Work order:
Scan the records below for the line with "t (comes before" and the line with "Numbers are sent". Repeat those two lines and every line between them exactly, and nothing else.

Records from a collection
****

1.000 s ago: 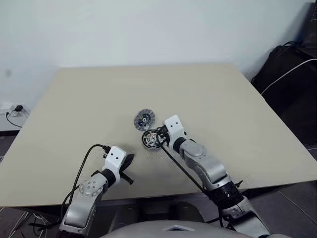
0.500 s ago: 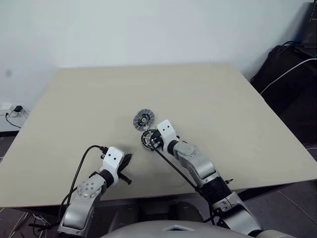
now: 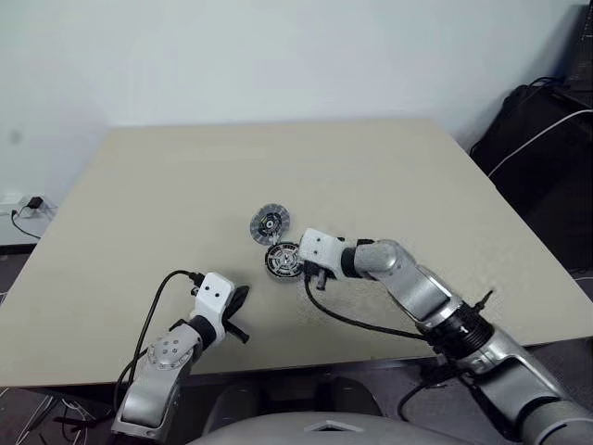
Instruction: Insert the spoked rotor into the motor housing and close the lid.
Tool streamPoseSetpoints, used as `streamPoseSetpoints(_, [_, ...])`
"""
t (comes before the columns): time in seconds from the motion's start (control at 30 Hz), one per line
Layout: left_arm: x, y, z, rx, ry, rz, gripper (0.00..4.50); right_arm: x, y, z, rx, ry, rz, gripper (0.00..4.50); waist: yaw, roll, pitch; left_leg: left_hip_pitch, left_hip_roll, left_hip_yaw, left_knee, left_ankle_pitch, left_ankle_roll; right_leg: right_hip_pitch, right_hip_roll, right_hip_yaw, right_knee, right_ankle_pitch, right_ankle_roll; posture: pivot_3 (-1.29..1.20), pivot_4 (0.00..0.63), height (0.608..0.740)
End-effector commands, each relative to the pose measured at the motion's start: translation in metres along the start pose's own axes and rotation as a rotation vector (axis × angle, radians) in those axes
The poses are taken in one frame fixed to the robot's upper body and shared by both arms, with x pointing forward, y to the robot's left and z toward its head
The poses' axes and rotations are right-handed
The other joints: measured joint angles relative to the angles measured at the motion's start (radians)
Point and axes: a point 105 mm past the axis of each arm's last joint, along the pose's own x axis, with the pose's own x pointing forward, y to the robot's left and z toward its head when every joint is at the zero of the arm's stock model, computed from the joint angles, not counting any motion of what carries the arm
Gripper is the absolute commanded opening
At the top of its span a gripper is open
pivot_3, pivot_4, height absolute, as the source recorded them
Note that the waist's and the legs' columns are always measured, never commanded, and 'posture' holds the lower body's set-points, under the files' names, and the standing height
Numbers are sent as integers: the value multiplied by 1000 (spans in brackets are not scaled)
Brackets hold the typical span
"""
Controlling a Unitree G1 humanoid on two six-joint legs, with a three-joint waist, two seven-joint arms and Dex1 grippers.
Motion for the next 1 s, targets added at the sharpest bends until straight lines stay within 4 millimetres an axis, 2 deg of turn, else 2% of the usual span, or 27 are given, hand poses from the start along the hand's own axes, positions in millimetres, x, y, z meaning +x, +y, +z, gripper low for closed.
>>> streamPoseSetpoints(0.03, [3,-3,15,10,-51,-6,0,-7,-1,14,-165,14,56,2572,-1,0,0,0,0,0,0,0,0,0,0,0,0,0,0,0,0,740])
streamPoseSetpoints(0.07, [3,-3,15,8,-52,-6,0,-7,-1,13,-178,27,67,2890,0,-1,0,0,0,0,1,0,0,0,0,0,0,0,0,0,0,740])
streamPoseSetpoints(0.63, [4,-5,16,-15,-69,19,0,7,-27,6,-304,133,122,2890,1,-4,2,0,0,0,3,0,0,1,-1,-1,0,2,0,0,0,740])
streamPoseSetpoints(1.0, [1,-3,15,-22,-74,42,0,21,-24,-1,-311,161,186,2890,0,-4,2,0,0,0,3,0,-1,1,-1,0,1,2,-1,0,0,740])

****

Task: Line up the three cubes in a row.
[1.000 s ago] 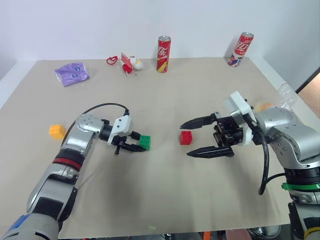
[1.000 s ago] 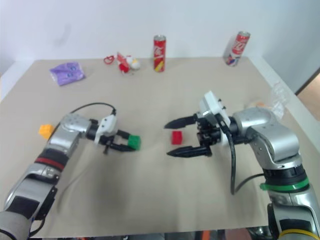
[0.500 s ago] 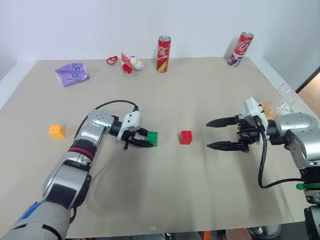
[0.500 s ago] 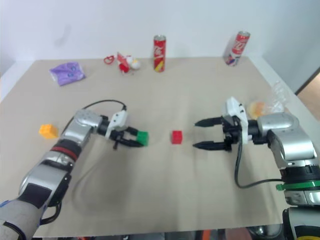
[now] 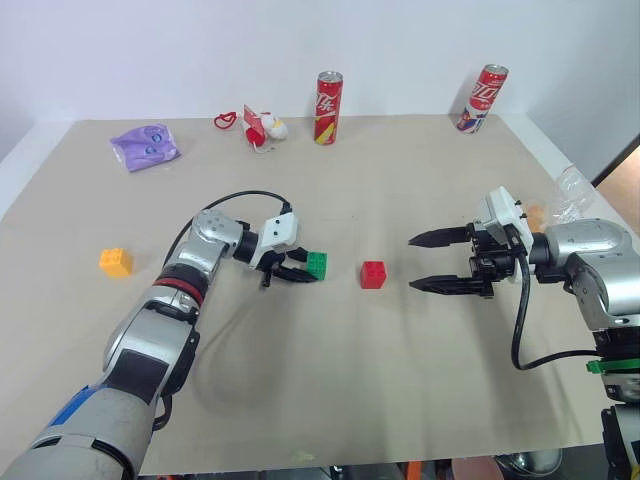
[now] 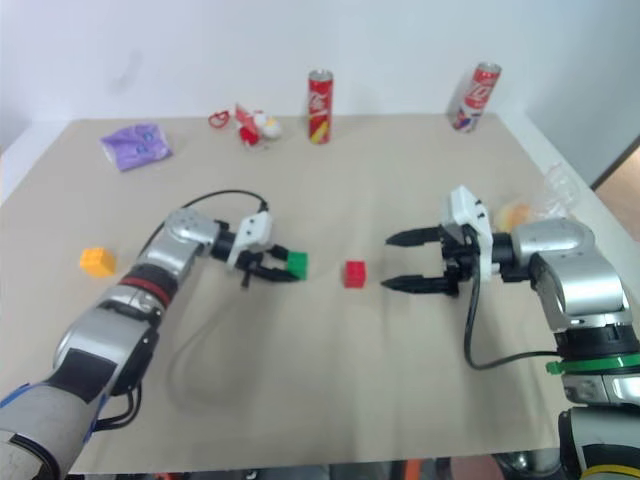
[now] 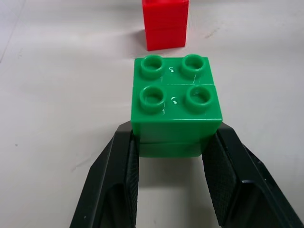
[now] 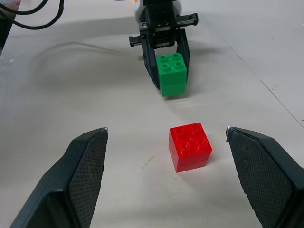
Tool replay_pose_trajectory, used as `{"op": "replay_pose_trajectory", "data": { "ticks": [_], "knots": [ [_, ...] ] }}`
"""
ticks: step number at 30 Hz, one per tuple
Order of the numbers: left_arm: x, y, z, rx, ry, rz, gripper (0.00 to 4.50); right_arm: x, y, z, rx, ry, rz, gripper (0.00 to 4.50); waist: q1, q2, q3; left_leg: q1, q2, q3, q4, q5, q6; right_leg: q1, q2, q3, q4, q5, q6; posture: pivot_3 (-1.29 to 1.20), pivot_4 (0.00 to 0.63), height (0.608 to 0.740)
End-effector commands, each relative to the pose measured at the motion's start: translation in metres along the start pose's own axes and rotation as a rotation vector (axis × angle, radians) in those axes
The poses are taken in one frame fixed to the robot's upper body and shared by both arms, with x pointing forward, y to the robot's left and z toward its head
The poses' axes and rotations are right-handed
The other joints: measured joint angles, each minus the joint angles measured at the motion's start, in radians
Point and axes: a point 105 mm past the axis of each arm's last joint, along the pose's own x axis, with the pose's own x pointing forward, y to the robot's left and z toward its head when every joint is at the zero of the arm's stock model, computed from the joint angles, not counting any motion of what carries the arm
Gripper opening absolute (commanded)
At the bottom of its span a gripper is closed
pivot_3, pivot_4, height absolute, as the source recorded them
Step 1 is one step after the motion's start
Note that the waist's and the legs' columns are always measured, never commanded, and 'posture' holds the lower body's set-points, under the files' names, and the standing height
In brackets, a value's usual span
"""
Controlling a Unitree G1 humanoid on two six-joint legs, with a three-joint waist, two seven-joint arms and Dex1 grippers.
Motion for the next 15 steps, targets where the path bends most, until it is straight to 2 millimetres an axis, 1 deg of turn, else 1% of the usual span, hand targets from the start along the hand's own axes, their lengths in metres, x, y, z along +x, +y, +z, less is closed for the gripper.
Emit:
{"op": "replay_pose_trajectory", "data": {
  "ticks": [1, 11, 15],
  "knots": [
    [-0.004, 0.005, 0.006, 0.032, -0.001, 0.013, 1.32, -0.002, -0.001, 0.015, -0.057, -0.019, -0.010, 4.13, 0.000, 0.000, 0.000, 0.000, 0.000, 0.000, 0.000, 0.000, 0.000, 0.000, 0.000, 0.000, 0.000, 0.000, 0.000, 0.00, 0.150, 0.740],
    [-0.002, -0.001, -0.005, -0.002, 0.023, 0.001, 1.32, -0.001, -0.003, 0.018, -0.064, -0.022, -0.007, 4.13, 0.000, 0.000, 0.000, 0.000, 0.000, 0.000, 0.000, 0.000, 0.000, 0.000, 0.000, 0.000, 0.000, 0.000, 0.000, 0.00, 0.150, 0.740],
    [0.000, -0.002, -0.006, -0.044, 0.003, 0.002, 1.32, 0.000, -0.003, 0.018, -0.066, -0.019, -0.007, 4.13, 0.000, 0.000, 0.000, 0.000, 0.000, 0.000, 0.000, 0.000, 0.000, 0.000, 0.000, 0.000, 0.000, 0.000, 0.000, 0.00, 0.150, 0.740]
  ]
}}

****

Finished exercise:
t (comes before the columns): time in seconds from the motion's start (control at 30 Hz), one per line
Layout: left_arm: x, y, z, rx, ry, rz, gripper (0.00..4.50); right_arm: x, y, z, rx, ry, rz, gripper (0.00..4.50); waist: yaw, roll, pitch; left_leg: left_hip_pitch, left_hip_roll, left_hip_yaw, left_knee, left_ankle_pitch, left_ankle_roll; right_leg: right_hip_pitch, right_hip_roll, right_hip_yaw, right_knee, right_ankle_pitch, right_ankle_roll; posture: pivot_3 (-1.29..1.20), pivot_4 (0.00..0.63), height (0.608..0.740)
End-effector commands, each relative to the pose measured at the motion's start: translation in metres along the start pose's own axes and rotation as a rotation vector (axis × angle, radians) in those axes
The poses are taken in one frame fixed to the robot's upper body and shared by both arms, with x pointing forward, y to the robot's left and z toward its head
The poses' axes and rotations are right-handed
The other joints: measured joint angles relative to the angles measured at the motion's start (radians)
Point and axes: a point 105 mm past the axis of each arm's last joint, along the pose's own x axis, with the pose's own x pointing forward, y to the robot's left and z toward its head when every joint is at the zero of the arm's stock model, computed from the joint angles, not counting any motion of what carries the arm
Gripper is the absolute commanded opening
At the top of its span a gripper is open
pivot_3, pivot_4, height absolute, as the source recorded them
Note that the waist's and the legs' columns are always measured, never commanded, and 'posture' holds the lower body's set-points, under the files' names, and the standing height
Numbers are sent as integers: the value multiplied by 1000 (spans in brackets are not scaled)

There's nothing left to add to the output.